This is the third post of the series about Napoleon X Challenge.

  • Part I is the data analysis part, where we discovered how to put stuff together.
  • Part II is the time series disambiguation part. We were able to partially find which crypto-asset corresponds to which time series.
  • Part III (this one) explains how we obtained a very good prediction accuracy using what we learned in Part I and a simple linear regression model.

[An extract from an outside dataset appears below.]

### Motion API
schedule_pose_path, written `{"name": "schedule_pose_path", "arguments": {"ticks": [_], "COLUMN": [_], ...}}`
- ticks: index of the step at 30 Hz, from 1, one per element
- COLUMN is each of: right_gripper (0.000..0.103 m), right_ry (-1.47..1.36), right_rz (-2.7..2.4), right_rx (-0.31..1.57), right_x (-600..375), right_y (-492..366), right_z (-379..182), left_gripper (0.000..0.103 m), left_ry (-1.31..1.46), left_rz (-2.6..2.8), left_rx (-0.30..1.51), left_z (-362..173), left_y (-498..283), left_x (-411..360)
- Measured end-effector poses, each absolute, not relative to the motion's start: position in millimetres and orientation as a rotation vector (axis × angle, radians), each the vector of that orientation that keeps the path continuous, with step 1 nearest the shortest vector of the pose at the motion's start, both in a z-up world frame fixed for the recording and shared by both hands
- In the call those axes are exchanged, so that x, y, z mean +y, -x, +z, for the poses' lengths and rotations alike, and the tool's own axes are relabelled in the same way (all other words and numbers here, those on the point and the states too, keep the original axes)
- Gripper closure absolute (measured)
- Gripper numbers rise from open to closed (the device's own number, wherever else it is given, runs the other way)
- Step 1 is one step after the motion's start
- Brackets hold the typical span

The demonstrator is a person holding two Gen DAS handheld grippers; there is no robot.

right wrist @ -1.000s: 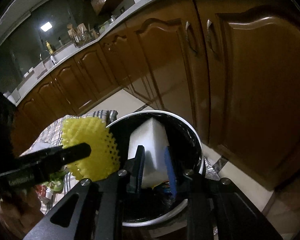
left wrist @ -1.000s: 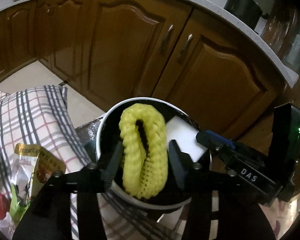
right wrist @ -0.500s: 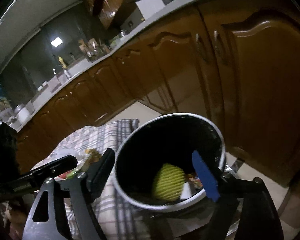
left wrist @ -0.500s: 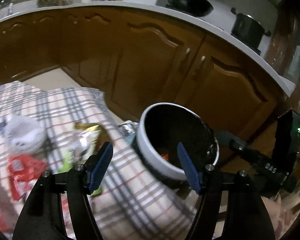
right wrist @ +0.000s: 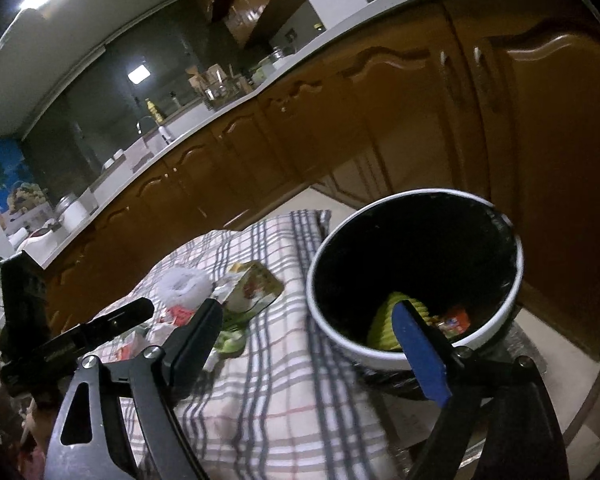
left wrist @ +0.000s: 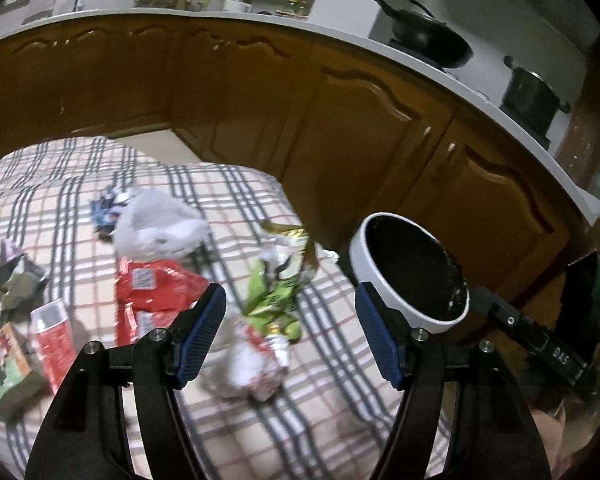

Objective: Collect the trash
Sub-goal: 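Grasp the white foam net with left tool while right tool grasps the green-and-gold pouch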

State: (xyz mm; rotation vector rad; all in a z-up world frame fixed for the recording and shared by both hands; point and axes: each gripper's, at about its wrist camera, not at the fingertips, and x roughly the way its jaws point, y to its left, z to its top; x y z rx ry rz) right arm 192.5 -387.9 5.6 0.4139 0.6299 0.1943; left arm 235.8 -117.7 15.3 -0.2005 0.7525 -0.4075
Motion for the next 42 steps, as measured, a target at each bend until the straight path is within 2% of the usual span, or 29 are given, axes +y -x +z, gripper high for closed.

Last post is a presentation made at Collège de France at the end of the challenge.

Reminder

As a reminder of the dataset and the prediction task:

  • We have time series representing asset returns for 21 days for the first 23 hours.
  • Each cluster is made of several assets
  • Assets have a relative ID within a cluster.
  • A cluster lives for three weeks
  • The goal is to predict the average return for all 21 days for the 24th hour for the cluster.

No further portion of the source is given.